## What the task requires
Nothing in the listing should be altered when it is copied, and no picture goes into the copy.

====================

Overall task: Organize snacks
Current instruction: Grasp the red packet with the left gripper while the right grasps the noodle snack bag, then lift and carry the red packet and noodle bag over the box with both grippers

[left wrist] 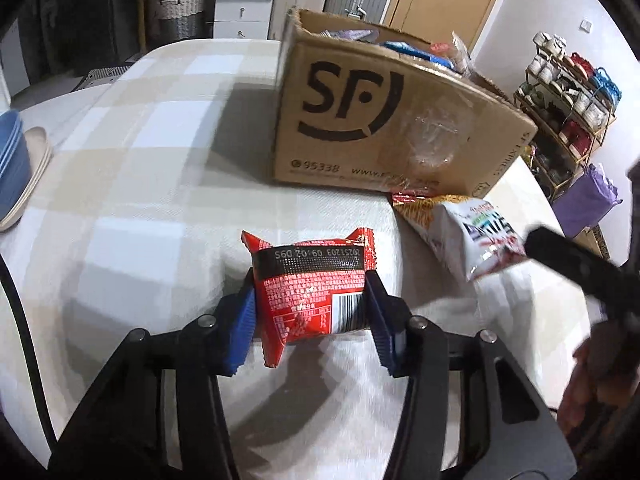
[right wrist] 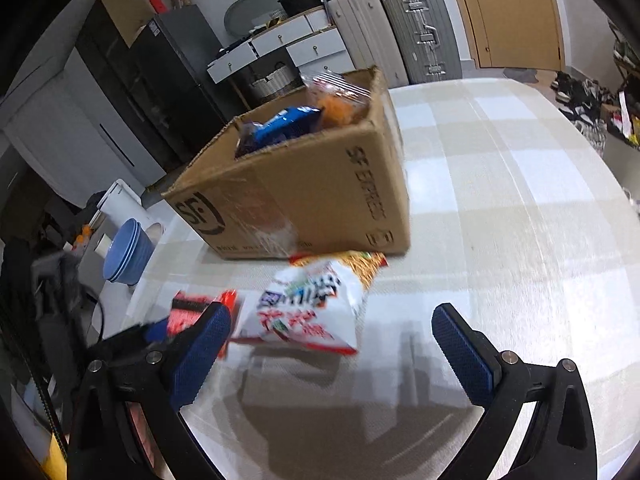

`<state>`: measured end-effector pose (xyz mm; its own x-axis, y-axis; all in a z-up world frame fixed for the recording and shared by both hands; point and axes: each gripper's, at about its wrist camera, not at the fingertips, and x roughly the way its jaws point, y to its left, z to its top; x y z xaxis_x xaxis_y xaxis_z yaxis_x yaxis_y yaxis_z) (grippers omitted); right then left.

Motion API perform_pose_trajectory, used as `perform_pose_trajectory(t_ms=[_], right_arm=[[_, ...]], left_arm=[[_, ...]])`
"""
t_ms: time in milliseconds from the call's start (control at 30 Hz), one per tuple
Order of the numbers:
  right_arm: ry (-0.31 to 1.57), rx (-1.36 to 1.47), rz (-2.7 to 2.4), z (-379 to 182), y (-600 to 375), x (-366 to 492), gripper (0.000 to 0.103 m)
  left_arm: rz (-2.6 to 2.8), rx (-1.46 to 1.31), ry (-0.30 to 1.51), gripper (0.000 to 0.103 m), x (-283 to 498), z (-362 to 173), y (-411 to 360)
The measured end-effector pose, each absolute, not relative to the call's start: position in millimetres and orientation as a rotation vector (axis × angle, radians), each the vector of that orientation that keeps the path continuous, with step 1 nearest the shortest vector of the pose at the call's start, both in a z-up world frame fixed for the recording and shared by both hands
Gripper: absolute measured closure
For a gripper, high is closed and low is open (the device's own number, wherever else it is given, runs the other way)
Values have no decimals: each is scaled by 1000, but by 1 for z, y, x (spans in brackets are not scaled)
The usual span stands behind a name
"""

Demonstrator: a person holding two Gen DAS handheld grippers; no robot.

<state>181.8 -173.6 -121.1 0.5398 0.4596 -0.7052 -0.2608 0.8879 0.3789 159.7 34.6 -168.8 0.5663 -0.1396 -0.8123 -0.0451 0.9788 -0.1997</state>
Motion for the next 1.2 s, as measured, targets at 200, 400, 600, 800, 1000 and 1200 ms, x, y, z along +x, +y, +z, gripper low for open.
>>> perform_pose_trajectory(t_ms=[200,400,600,800,1000,1200], right_arm=[[943,85,395,-122,-140,207,1],[1025,-29,387,-140,-111,224,1],[1027,-53,378,-146,-109,223,34],[1011,-9,419,-141,-118,210,45],[991,45,489,-137,-130,181,46],[927,132,580,-118,-146,139,46]], left_arm=[[-73,-250,951,56,140,-160,45],[-84,-263,967,56,139,-158,48],[-85,-284,979,56,116,-172,62],[-105,-280,981,56,100,-171,53],[-115,-266,964,56,86,-162,46],[-135,-243,949,56,70,-151,35]])
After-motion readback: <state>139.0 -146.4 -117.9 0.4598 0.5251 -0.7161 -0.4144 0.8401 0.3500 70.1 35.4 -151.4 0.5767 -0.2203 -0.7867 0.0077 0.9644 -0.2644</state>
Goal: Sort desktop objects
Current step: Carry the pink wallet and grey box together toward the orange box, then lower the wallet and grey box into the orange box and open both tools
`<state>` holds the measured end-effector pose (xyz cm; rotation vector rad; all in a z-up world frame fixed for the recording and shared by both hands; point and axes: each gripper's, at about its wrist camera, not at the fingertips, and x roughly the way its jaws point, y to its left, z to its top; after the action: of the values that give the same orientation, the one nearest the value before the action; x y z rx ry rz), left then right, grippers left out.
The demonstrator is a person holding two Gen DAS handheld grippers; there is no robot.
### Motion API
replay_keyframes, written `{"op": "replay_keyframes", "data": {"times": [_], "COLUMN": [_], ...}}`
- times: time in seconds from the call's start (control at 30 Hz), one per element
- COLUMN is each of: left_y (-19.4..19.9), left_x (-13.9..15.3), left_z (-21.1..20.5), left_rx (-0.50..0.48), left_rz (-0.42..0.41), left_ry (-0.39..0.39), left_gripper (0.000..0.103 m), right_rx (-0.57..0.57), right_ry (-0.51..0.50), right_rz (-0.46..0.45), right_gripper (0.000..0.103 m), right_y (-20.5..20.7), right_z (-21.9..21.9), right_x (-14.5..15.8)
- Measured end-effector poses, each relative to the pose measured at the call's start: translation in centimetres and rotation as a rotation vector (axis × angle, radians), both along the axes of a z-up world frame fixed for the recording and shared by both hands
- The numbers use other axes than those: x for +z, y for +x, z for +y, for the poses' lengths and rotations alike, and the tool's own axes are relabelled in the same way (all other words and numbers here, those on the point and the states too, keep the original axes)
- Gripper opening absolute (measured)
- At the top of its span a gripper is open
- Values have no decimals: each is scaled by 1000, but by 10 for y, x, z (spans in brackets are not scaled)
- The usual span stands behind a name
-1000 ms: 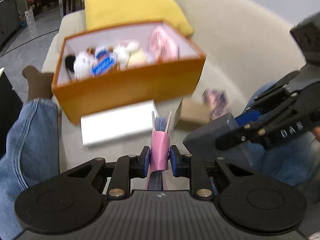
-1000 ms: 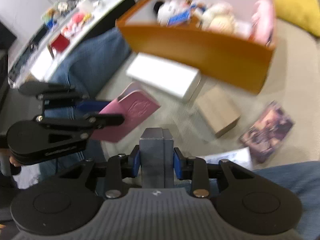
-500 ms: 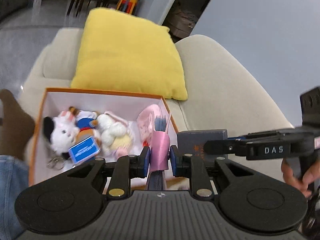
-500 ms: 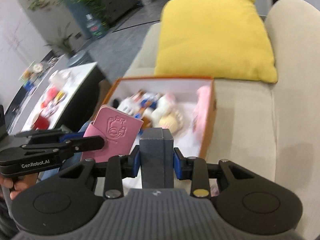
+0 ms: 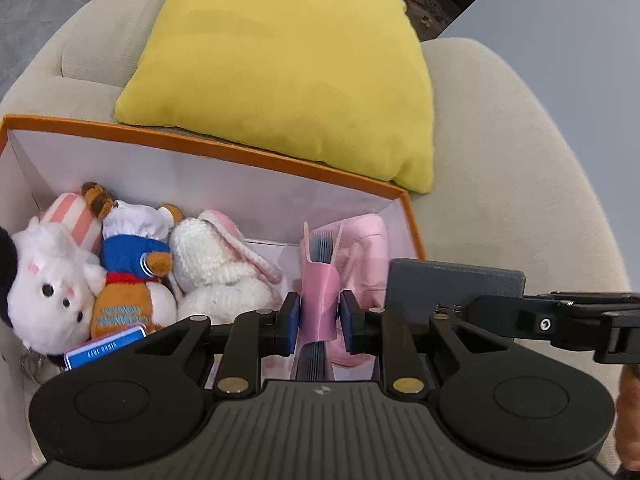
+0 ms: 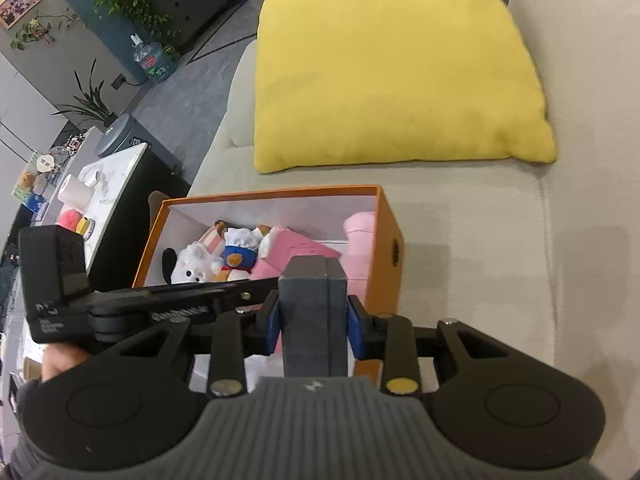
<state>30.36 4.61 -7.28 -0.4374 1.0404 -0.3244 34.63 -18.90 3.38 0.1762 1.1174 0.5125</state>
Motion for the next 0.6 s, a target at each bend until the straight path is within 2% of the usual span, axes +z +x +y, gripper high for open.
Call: {"op": "replay_keyframes", "data": {"times": [0.07, 0.13, 0.27, 0.4, 0.5, 0.6], "left_y": [2, 3, 1, 3, 0, 0], "left_x": [-3, -4, 2, 2, 5, 4], "left_z": [-2, -2, -9, -8, -9, -4], "left_rx": [8, 13, 25, 44, 65, 70], "left_rz": [0, 5, -9, -5, -16, -8], "left_ry": [48, 52, 136, 153, 196, 185], "left_gripper": [24, 24, 23, 23, 23, 23], "right_rx": [5, 7, -1, -28, -46, -62], "right_ry": [10, 11, 10, -25, -41, -60], "right_rz": [20, 34, 67, 85, 116, 127], "right_gripper": [35, 35, 35, 35, 35, 34], "right_y": [7, 11, 23, 35, 46, 53], "right_z": [6, 12, 24, 30, 32, 36], "right_x": [-5, -9, -18, -25, -36, -47]}}
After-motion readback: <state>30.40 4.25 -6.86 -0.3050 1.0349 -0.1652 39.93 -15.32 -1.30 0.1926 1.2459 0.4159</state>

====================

## Output of the exercise
Overall task: Organize snacks
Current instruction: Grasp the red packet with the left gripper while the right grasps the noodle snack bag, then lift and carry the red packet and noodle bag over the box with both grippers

[left wrist] 
[right wrist] 

`<state>`: measured end-effector pose (xyz mm; its own x-axis, y-axis; all in a z-up world frame fixed for the recording and shared by both hands; point and axes: each gripper's, at about its wrist camera, not at the fingertips, and x roughly the way its jaws point, y to its left, z to its top; x y z xaxis_x xaxis_y xaxis_z yaxis_x yaxis_y yaxis_z) (grippers omitted); right then left.

Motion API perform_pose_trajectory, used as `perform_pose_trajectory(t_ms=[_], right_arm=[[_, ...]], left_arm=[[_, ...]])`
"""
t_ms: time in milliseconds from the call's start (control at 30 Hz), one per tuple
Order of the numbers:
  right_arm: ry (-0.31 to 1.57), rx (-1.36 to 1.47), rz (-2.7 to 2.4), z (-379 to 182), y (-600 to 375), x (-366 to 492), gripper (0.000 to 0.103 m)
  left_arm: rz (-2.6 to 2.8), rx (-1.46 to 1.31), ry (-0.30 to 1.51), gripper (0.000 to 0.103 m), x (-283 to 498), z (-362 to 173), y (-411 to 360)
The measured end-effector pose, each absolute, not relative to the call's start: position in millimetres and orientation as a rotation vector (axis × angle, radians), each the vector of that orientation that keeps the path continuous, with step 1 nearest the shortest vector of the pose at the call's start, both in a z-up world frame fixed for the recording and shared by both hands
Gripper: absolute measured closure
For a gripper, high is closed and low is open (the device's own number, wherever else it is given, runs the other way)
Values have no decimals: each is scaled by 1000, but by 1 for z, y, x (spans in brackets are not scaled)
The usual span stands behind a name
"""

Demonstrator: a person holding two Gen DAS handheld grippers; no robot.

<state>181.8 -173.6 -121.1 0.5398 0.4596 -0.7052 -0.2608 0.8879 0.3789 159.7 34.6 -168.8 0.5663 -0.1396 -0.8123 -0.0451 0.9788 -0.1997</state>
Motion for the next 1.2 s, as measured, targets at 200, 400, 600, 800, 1000 and 1200 ms, x, y, z along +x, +y, +z, gripper low for open.
>>> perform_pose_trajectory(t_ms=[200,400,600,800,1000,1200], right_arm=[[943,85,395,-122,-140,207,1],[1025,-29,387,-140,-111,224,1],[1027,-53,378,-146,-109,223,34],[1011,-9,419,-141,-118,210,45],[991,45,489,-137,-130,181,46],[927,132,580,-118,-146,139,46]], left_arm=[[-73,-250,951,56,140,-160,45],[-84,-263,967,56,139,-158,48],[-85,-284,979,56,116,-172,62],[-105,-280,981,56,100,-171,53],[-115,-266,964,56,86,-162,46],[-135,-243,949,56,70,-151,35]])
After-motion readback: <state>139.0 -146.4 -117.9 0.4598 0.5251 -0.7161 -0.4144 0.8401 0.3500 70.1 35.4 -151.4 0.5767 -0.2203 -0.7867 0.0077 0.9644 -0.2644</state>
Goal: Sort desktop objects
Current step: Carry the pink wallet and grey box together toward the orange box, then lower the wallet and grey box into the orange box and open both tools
`<state>` holds the measured end-effector pose (xyz cm; rotation vector rad; all in a z-up world frame fixed for the recording and shared by both hands; point and axes: each gripper's, at about its wrist camera, not at the fingertips, and x roughly the way its jaws point, y to its left, z to its top; after the action: of the values that give the same orientation, the one nearest the value before the action; x y z rx ry rz), left then right, grippers left out.
The demonstrator is a person holding two Gen DAS handheld grippers; there is no robot.
### Motion API
replay_keyframes, written `{"op": "replay_keyframes", "data": {"times": [_], "COLUMN": [_], ...}}`
- times: time in seconds from the call's start (control at 30 Hz), one per element
- COLUMN is each of: left_y (-19.4..19.9), left_x (-13.9..15.3), left_z (-21.1..20.5), left_rx (-0.50..0.48), left_rz (-0.42..0.41), left_ry (-0.39..0.39), left_gripper (0.000..0.103 m), right_rx (-0.57..0.57), right_ry (-0.51..0.50), right_rz (-0.46..0.45), right_gripper (0.000..0.103 m), right_y (-20.5..20.7), right_z (-21.9..21.9), right_x (-14.5..15.8)
- Measured end-effector poses, each relative to the pose measured at the call's start: translation in centimetres and rotation as a rotation vector (axis × angle, radians), both along the axes of a z-up world frame fixed for the recording and shared by both hands
- The numbers use other axes than those: x for +z, y for +x, z for +y, for the poses' lengths and rotations alike, and the tool's own axes are relabelled in the same way (all other words and numbers here, those on the point and the states too, keep the original axes)
- Gripper opening absolute (measured)
- At the top of its span a gripper is open
- Values have no decimals: each is scaled by 1000, but by 10 for y, x, z (spans in brackets are not scaled)
- The usual span stands behind a name
-1000 ms: 
-1000 ms: 
-500 ms: 
-500 ms: 
+0 ms: 
+0 ms: 
<state>30.36 4.61 -7.28 -0.4374 1.0404 -0.3244 34.63 -18.90 3.38 0.1762 1.1174 0.5125</state>
Motion for the next 0.6 s, a target at each bend until the straight path is within 2% of the usual span, axes +z +x +y, gripper high for open.
Call: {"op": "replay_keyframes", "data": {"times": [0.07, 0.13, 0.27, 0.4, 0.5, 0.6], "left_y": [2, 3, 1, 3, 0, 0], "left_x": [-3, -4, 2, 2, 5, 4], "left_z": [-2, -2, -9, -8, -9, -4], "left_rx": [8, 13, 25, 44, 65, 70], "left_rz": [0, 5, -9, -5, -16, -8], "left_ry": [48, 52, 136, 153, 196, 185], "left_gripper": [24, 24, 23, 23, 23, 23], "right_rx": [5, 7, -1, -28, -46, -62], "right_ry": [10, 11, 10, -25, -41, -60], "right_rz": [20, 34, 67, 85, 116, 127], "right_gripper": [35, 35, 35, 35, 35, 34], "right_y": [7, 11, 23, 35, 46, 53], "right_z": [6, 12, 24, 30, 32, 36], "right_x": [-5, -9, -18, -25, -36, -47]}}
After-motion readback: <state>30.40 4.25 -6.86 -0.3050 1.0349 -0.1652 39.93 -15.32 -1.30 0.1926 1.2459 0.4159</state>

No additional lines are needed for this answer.